§ **What to produce**:
Your answer must be the lines of the entries below, exactly as written, from the first line through the line containing "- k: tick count".

§ **Information provided**:

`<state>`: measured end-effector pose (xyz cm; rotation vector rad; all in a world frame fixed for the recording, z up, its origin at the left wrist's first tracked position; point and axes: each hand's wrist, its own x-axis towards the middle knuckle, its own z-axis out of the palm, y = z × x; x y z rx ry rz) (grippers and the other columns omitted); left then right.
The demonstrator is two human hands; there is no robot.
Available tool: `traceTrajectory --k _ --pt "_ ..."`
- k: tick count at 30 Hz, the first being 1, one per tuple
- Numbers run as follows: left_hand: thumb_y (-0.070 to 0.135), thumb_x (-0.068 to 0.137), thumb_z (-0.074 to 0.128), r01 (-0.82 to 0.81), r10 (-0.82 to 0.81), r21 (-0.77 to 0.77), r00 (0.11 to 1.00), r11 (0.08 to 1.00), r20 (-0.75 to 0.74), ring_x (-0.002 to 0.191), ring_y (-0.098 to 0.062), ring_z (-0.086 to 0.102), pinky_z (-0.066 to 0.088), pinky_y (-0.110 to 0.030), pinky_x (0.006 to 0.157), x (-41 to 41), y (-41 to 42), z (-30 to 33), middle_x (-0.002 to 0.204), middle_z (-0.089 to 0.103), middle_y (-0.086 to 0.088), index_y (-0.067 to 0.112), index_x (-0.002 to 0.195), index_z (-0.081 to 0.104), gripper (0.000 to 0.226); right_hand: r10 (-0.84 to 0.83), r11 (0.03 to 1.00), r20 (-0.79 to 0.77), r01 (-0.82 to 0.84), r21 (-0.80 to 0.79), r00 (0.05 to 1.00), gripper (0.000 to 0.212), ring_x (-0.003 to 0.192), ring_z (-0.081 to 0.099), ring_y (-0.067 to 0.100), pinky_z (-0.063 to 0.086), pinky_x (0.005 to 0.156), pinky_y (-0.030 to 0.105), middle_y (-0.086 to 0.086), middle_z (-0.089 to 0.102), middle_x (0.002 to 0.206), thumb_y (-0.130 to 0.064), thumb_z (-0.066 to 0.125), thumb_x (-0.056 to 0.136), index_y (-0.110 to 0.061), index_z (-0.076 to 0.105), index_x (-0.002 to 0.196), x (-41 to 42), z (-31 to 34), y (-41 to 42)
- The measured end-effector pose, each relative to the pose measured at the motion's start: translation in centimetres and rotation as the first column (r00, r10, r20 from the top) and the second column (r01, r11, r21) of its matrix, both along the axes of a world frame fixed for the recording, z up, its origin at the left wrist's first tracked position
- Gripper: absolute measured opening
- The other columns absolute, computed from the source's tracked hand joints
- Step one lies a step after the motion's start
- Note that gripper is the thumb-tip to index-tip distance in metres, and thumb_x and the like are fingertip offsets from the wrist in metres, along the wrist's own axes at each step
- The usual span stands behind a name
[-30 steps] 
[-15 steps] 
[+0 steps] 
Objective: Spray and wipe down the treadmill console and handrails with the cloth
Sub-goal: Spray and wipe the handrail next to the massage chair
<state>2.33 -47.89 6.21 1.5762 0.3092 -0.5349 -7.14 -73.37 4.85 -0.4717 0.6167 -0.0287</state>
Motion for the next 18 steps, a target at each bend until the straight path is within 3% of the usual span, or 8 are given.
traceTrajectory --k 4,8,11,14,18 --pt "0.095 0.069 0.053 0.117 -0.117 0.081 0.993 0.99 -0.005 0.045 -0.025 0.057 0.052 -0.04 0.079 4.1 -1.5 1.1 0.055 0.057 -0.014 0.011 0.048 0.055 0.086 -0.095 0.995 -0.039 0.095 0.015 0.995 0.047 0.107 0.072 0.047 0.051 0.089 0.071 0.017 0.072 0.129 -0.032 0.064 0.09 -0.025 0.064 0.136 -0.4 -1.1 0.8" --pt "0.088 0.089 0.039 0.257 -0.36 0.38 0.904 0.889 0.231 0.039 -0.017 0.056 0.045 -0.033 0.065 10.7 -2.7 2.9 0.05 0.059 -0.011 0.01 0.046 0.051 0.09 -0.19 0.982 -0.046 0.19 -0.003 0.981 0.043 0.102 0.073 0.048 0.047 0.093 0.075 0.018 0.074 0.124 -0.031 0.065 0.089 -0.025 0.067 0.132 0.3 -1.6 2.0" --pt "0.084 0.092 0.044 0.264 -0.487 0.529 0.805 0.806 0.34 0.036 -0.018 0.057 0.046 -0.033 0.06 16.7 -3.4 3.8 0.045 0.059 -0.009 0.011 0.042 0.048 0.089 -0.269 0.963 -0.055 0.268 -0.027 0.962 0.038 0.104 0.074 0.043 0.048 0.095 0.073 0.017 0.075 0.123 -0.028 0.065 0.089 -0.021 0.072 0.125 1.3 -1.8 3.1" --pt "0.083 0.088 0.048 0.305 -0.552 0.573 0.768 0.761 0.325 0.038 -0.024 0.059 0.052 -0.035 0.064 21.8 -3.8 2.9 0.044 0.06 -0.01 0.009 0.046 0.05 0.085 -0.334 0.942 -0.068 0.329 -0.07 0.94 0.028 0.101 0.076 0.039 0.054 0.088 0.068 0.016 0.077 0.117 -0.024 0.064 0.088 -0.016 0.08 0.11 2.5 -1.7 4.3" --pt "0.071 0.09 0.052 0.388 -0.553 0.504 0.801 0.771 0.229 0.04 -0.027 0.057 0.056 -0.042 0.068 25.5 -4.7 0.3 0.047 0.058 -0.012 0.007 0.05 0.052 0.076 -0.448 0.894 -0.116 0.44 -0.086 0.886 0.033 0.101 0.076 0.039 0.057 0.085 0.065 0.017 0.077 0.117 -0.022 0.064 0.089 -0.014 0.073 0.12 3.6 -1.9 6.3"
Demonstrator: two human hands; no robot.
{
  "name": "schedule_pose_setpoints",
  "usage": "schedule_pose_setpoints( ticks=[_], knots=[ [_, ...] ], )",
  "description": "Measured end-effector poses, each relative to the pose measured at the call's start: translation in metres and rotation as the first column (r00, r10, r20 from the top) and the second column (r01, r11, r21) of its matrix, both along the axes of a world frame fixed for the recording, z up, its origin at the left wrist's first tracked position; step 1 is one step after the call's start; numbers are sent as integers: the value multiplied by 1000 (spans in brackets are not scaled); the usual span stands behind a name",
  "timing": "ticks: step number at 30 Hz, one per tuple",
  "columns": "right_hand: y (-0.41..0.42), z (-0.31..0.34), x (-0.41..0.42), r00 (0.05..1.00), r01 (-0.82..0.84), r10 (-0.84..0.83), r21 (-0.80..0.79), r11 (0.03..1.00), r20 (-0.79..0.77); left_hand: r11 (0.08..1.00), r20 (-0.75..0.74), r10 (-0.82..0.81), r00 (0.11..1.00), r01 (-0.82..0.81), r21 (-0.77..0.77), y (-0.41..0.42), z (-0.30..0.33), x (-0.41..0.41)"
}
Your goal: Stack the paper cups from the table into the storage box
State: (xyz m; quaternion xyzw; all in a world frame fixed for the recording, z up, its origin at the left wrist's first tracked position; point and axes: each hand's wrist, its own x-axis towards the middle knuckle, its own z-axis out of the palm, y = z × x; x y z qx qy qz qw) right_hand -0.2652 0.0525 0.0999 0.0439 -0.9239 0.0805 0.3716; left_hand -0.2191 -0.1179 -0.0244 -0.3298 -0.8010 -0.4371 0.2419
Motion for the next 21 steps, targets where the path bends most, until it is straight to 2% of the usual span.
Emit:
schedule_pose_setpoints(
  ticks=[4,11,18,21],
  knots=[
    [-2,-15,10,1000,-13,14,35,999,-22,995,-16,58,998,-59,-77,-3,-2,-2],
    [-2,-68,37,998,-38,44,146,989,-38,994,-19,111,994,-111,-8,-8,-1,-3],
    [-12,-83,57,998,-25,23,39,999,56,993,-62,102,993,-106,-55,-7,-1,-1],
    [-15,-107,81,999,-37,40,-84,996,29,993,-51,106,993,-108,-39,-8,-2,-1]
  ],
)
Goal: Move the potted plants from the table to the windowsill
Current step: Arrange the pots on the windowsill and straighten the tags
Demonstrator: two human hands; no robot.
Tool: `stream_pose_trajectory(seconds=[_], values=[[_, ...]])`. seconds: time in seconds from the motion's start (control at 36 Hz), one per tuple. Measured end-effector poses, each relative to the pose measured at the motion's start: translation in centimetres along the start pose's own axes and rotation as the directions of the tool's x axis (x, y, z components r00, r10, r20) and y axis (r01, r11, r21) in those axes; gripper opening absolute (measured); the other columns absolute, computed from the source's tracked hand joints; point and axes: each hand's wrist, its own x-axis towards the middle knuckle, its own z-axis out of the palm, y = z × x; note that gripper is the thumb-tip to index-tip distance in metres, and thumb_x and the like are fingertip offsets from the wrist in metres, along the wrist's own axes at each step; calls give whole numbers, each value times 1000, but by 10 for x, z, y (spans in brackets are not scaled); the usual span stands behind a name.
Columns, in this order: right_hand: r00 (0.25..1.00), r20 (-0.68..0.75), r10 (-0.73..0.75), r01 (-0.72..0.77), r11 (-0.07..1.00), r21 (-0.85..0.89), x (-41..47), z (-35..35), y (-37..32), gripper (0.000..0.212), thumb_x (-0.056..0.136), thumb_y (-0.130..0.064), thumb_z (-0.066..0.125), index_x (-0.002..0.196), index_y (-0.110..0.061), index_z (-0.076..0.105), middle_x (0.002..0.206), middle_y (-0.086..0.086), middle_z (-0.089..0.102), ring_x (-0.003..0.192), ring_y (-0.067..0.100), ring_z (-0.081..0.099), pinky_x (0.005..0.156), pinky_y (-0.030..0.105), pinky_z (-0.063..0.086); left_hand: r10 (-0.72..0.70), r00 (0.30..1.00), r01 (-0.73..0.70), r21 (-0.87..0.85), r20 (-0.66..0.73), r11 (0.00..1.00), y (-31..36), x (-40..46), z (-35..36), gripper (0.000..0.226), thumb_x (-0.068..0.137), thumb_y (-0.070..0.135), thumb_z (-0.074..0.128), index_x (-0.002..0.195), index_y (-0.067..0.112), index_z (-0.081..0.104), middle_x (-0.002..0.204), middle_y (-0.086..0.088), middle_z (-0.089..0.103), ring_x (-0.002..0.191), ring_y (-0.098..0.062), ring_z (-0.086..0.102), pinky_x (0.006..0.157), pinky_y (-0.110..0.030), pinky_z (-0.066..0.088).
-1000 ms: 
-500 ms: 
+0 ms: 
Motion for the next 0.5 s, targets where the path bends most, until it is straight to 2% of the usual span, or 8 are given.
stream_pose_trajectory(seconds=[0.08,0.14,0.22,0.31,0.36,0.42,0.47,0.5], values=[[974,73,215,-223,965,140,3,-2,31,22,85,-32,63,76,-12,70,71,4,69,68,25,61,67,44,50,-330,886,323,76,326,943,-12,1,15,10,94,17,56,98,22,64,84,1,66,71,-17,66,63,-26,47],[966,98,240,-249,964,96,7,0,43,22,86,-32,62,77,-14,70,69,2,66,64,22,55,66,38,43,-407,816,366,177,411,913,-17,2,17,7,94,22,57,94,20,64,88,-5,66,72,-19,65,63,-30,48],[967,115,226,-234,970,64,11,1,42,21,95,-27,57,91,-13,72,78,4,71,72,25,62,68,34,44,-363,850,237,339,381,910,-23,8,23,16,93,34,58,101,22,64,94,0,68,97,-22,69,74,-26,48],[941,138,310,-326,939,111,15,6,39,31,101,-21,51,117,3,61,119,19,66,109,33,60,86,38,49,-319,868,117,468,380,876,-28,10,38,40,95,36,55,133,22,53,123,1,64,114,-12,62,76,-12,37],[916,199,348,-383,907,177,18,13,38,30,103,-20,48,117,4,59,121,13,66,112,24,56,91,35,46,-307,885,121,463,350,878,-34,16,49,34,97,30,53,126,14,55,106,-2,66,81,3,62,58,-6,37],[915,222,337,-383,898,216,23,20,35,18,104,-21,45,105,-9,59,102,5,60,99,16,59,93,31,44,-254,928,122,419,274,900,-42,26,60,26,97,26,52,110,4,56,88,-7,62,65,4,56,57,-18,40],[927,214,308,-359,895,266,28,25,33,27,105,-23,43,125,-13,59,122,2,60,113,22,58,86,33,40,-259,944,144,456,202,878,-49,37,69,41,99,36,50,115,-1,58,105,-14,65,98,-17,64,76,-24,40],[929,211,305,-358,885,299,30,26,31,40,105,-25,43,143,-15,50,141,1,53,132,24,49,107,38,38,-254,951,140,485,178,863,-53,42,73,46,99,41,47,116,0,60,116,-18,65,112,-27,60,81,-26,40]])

§ **Task response**:
`<state>`: measured end-effector pose (xyz cm; rotation vector rad; all in a world frame fixed for the recording, z up, its origin at the left wrist's first tracked position; point and axes: each hand's wrist, its own x-axis towards the middle knuckle, its own z-axis out of the palm, y = z × x; x y z rx ry rz) (grippers and the other columns omitted); left then right.
The demonstrator is two human hands; there is no robot.
Available tool: `traceTrajectory --k _ --pt "_ ..."`
- k: tick count at 30 Hz, the first being 1, one per tuple

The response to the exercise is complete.